January 18, 2011 | Commentary

The Berlin-Rome-Tehran Axis

One of those dirty secrets that broad swaths of European media and politicians avoid like the plague is the ways in which European countries are propping up Tehran’s regime and its proxies Hamas and Hezbollah via their pro-Iranian trade policies. Last year, Italy and Germany turned out to be Europe’s major economic respirators for Iran’s stagnating economic system, with an overall joint business volume of 10 billion euros.
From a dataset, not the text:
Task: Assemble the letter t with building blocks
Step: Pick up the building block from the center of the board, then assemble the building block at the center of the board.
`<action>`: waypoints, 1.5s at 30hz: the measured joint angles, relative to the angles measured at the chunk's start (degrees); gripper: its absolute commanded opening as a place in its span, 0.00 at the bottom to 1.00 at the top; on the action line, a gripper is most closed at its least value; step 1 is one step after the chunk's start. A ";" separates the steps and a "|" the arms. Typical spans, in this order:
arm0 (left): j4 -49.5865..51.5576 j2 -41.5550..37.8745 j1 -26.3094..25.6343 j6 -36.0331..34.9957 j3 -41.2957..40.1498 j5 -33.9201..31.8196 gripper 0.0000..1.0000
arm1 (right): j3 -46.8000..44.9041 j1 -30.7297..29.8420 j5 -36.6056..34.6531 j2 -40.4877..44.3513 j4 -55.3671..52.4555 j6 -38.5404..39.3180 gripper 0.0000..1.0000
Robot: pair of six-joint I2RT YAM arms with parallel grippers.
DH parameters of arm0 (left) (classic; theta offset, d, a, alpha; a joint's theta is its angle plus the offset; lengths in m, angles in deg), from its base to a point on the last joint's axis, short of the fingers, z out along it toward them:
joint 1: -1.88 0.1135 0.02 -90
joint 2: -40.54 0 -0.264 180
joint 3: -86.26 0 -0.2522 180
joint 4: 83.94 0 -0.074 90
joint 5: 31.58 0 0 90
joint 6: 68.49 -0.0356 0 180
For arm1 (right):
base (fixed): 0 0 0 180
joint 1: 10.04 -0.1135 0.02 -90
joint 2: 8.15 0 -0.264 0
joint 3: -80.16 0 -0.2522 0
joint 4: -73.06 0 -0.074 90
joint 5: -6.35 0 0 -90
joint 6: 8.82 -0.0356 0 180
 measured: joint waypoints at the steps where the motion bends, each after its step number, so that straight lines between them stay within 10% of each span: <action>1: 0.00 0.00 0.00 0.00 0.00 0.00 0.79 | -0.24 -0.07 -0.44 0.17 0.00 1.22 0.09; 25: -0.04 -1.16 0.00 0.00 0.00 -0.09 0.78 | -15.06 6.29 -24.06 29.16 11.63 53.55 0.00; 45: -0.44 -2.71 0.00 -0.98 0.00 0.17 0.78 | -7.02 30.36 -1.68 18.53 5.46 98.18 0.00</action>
Last summer, the EU signed off on watered-down economic sanctions targeting Iran. Nevertheless, the EU did awaken from its slumber and banned the delivery of crucial energy technology to the Islamic Republic. Whereas the more robust U.S. sanctions prohibit the acquisition of Iranian gas and crude oil, European countries are permitted to consume vast amounts of the stuff. Iran’s lifeline is the sale of its crude oil, and Italy has an Iranian oil addiction, with imports mushrooming by 90 percent in 2010.
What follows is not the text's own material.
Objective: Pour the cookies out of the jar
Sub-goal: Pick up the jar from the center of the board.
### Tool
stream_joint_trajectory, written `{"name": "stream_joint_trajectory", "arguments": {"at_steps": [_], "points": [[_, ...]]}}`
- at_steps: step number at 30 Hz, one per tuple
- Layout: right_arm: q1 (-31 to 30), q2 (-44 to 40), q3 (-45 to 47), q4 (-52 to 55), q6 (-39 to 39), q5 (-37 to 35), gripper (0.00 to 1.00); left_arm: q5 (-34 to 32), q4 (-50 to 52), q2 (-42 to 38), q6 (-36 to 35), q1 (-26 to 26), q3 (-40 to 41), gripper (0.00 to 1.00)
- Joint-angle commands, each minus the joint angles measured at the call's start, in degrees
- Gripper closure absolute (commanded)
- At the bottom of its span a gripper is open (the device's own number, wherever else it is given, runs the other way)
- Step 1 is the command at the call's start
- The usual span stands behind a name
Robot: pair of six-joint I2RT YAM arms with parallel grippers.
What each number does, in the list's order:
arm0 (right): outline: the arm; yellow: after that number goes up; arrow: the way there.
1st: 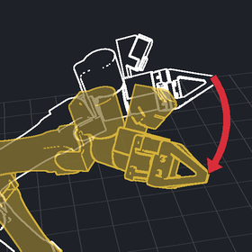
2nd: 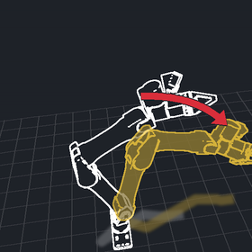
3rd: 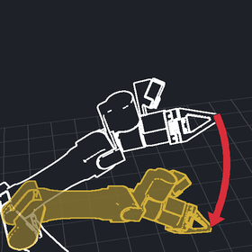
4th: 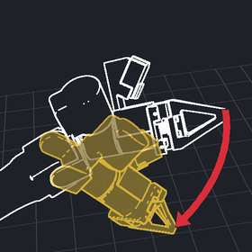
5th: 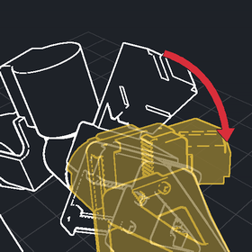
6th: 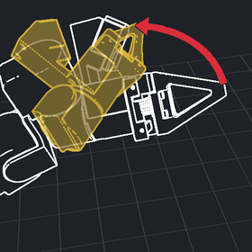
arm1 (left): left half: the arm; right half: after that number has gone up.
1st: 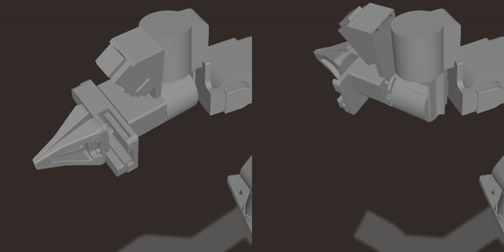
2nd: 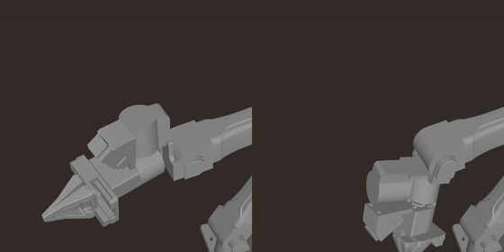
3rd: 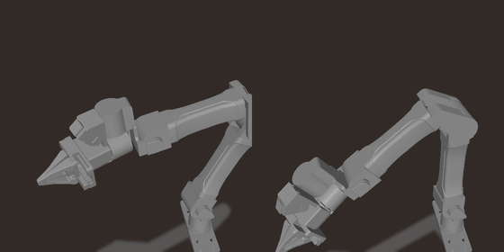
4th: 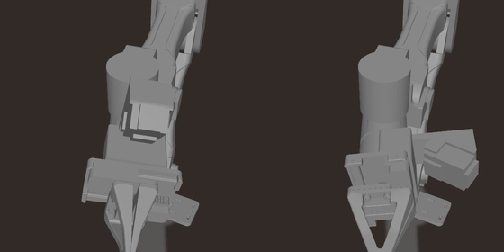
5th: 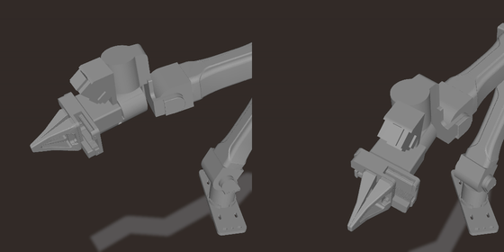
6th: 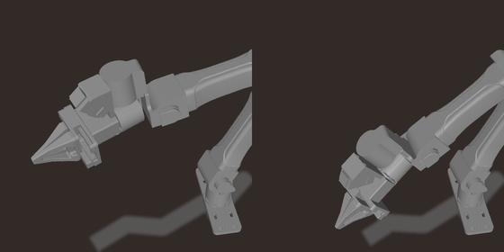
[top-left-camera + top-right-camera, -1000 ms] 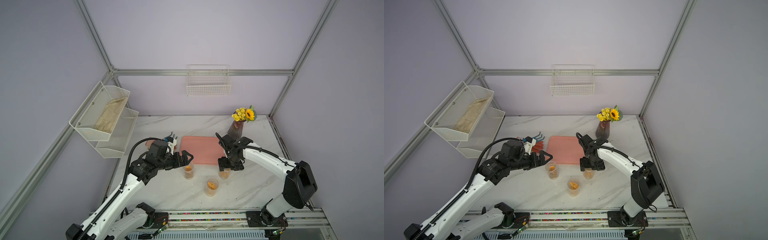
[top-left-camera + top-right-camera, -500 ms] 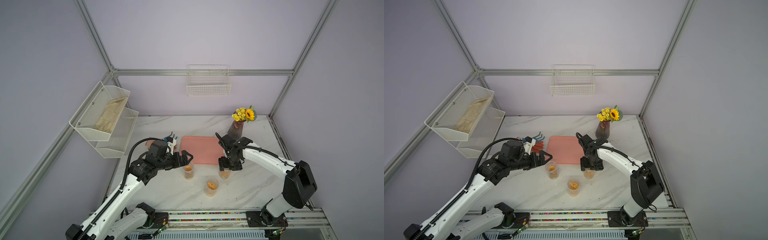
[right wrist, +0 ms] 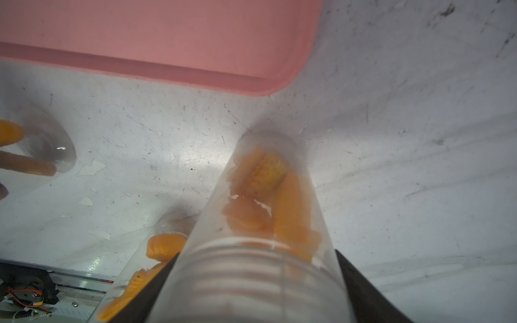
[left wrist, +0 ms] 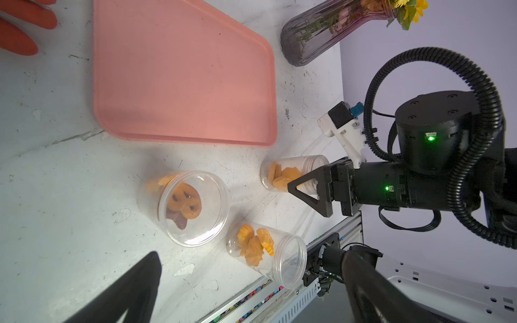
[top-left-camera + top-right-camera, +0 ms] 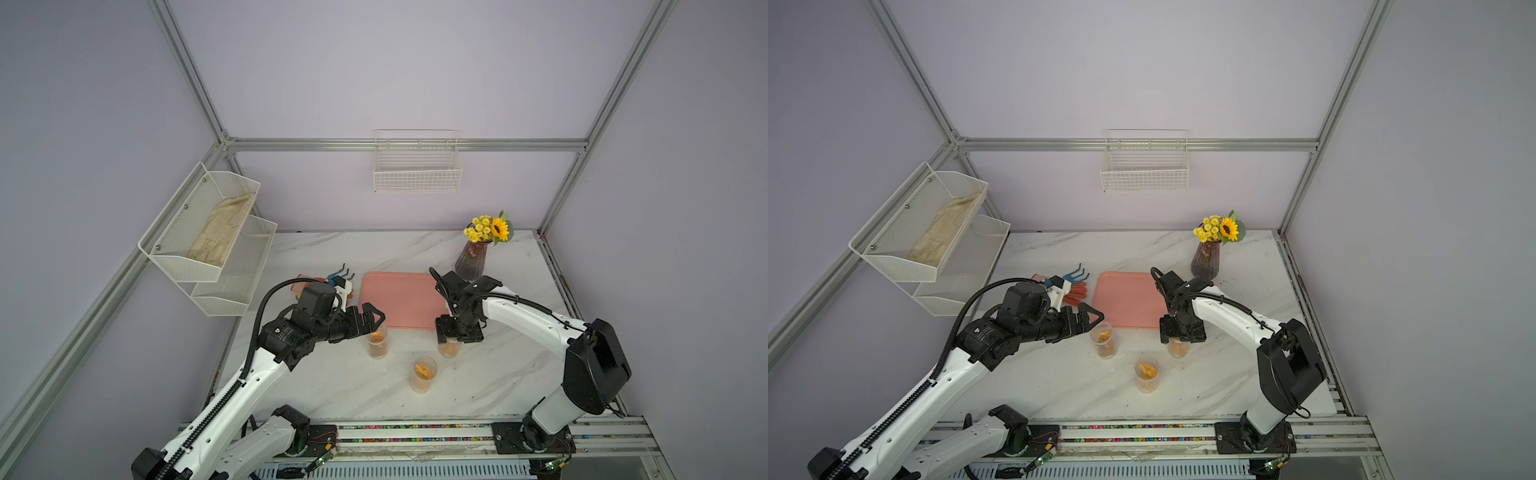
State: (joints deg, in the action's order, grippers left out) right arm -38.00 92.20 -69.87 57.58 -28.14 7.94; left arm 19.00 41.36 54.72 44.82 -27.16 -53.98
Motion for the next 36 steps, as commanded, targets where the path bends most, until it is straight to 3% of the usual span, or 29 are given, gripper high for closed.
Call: {"name": "stream_joint_trajectory", "arguments": {"at_steps": [1, 17, 36], "points": [[-0.5, 0.0, 0.7, 0.6, -1.2, -0.4, 0.2, -0.1, -0.6, -1.0, -0.5, -0.3, 1.5, 0.0], [-0.8, 0.9, 0.1, 0.7, -1.0, -0.3, 0.18, -1.2, 0.0, -2.5, 0.0, -0.3, 2.0, 0.0], [-1.0, -1.2, 0.2, 1.8, -1.6, -1.2, 0.37, -1.7, 0.2, -3.3, 0.4, -0.3, 2.4, 0.0]]}}
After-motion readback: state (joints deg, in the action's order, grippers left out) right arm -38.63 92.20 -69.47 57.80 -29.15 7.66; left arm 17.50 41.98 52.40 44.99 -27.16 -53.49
Traditionally, Germany has been Europe’s No. 1 trade partner with Iran. During the second Bush administration, U.S. diplomats urged German engineering firms and banks to end their flourishing deals with Iran. Bush had some striking successes, such as major German financial institutions like Deutsche Bank shutting down their Iranian operations. Bush twisted arms in Germany.

President Obama is limping on both legs in trying to convince Chancellor Angela Merkel to shut down Iranian banks in Germany. Last summer, he called Merkel to persuade her to pull the plug on the Hamburg-based European-Iranian trade bank, an entity that was sanctioned by the U.S. Treasury Department because of its involvement in Iran’s illicit nuclear-proliferation and ballistic-missile program. Merkel simply snubbed Obama.

Despite Merkel’s promises to the Israeli Knesset in 2008 and to the U.S. Congress in 2009 that Israel’s security is “non-negotiable“ and that Iran’s nuclear-weapons program must be stopped, business as usual takes priority over the so-called German-Israeli special relationship and defending Western and global security.

It seems that the time is ripe for President Obama and Secretary of State Clinton to flex their diplomatic muscles and publicly urge Rome and Berlin to implement unilateral sanctions against Iran, as Chancellor Merkel and Prime Minister Silvio Berlusconi are a making a mockery of President Obama’s multilateral effort to isolate the Islamic Republic.